Thursday, July 19, 2012

Massachusetts Reforms Move Forward!

The Massachusetts state legislature is moving on reforms to some of its mandatory minimum drug sentencing laws.  FAMM has been hard at work to get the best bills possible, and we're still working to get them passed.  Here's the full story.

On Tuesday evening, the legislative conference committee that has been working on a sentencing bill reported out a final bill, H.4286. The bill includes eligibility for parole, work release and earned good time for some drug offenders now in prison. Unfortunately, it also includes a new "three strikes" law.

Last night, the House of Representatives passed the bill by a vote of 139 to 14. House members could not offer any amendments; they could only vote "yes" or "no." These developments happened so quickly that we didn't have time to tell our members ahead of time.

What happens next? The bill now goes to the Senate, which is expected to consider the bill today. As with the House, the Senate can only vote "yes" or "no." We expect that the bill will pass in the Senate as well. It then will be sent to Gov. Patrick.

The Governor's response. The Governor will have 10 days to do one of three things: 1) sign the bill into law; 2) send it back to the Legislature with amendments making changes that he wants; or 3) veto the entire bill.

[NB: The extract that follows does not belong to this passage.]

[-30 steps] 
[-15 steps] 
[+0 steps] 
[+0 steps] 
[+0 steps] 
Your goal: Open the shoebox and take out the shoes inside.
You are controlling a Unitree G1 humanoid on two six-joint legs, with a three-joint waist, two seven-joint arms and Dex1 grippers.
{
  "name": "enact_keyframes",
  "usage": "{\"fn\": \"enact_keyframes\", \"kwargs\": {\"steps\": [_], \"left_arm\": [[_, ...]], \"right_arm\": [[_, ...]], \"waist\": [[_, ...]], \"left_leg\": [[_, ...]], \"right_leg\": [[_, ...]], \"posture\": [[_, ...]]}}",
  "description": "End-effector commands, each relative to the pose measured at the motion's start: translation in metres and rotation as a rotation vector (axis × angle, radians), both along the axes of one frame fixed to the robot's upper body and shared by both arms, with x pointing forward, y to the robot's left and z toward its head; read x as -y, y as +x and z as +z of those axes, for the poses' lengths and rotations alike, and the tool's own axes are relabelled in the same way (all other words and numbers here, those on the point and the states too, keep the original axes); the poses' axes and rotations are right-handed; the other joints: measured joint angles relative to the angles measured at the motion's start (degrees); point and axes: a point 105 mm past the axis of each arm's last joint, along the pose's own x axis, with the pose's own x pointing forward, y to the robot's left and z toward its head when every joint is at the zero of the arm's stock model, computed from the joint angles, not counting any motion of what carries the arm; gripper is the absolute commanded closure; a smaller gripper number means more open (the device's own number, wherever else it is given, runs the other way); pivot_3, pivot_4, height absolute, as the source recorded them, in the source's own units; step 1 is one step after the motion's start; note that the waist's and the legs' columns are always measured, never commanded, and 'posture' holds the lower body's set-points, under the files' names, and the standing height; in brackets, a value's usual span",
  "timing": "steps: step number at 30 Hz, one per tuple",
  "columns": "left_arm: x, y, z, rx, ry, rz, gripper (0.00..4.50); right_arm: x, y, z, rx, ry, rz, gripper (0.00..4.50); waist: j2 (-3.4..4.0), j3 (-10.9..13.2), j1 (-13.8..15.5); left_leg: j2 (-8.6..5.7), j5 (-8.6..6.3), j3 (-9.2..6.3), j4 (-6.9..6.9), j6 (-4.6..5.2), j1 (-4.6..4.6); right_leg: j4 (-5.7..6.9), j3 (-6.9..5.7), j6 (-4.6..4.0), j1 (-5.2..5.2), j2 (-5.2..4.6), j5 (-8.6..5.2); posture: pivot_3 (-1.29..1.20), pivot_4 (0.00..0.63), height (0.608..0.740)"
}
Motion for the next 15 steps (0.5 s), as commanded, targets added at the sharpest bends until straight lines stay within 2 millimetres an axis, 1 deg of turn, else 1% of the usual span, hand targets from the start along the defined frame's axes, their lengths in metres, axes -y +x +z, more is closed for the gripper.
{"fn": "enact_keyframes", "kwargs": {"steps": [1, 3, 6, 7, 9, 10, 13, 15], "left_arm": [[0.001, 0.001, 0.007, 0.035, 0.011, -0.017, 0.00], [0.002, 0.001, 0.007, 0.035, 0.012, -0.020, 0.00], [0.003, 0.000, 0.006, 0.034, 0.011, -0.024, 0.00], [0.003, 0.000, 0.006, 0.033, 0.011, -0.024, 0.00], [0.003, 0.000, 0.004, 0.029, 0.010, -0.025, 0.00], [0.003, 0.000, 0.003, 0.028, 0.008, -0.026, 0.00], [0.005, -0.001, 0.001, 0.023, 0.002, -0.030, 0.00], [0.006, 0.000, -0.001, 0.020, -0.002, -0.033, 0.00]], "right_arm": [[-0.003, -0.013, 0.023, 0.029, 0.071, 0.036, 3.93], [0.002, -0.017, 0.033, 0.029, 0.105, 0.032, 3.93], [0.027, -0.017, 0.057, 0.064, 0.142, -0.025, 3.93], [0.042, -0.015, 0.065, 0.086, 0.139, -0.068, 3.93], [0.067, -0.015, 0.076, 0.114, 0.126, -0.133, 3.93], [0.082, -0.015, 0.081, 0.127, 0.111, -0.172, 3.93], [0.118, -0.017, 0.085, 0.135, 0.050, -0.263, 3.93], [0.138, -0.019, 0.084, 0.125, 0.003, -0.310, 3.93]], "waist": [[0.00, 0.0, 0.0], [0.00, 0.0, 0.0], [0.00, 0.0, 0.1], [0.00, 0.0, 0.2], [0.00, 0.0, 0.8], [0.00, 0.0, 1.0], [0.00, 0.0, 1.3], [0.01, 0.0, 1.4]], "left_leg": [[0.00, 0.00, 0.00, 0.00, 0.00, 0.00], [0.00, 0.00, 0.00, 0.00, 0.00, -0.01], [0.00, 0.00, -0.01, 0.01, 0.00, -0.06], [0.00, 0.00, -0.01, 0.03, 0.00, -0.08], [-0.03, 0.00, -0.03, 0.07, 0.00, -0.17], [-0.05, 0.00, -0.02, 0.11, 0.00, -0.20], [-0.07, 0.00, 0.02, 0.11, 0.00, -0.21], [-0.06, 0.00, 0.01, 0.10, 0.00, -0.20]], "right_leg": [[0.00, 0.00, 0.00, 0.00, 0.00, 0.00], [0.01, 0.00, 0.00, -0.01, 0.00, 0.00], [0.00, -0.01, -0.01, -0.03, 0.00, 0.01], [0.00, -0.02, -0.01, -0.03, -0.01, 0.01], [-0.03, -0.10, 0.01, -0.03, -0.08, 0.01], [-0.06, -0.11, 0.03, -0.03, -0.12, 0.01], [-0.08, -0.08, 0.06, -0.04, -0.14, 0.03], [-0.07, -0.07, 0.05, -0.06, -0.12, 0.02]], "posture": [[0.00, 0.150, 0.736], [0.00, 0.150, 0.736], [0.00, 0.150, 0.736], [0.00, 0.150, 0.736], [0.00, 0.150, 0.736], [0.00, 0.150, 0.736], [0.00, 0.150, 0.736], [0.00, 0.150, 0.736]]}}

FAMM will ask him to file amendments (option #2) to improve both the mandatory minimum reforms and the habitual offender/three strikes law. The Legislature can adopt the amendments or reject them.

Mandatory minimum reforms. The final bill includes the same reforms that were in earlier drafts of the bill (see our July 29 update for more details):

* Eligibility for parole, work release and earned good time for some drug offenders now in prison;
* Reduced mandatory minimums for some drug offenses;
* Increased drug weights for some trafficking offenses;
* School zones reduced to 300 feet;
* School zone law doesn't apply between midnight and 5 a.m.

Increased earned good time. The final bill includes the same increases that were in earlier drafts of the bill. Again, see our July 29 update for the details.

Habitual offenders/3 strikes. The final bill includes one improvement for habitual offenders, which we were very glad to see. For the section of the bill that can apply to drug offenders, someone can be prosecuted as an habitual offender only if the two prior felony convictions resulted in prison sentences of at least three years for each offense. If convicted of the third felony, he or she will receive the maximum sentence possible, but will be eligible for parole after serving two-thirds of the sentence.

The final bill also creates a new "three strikes" law, where all three convictions must be from a list of serious crimes. That list does not include any drug offenses. Third strikers will receive maximum sentences with no parole. One amendment that FAMM will ask the Governor to file would create a "safety valve" to allow a court to decide that one of the two prior felonies should not be considered a "strike."

We will let you know when the Senate votes. In the meantime, please let us know if you have any questions.

***Note:  The bill is not a law yet!  If it becomes law, it would only apply to people convicted in Massachusetts state courts, not to people convicted in federal courts or in any other state's courts.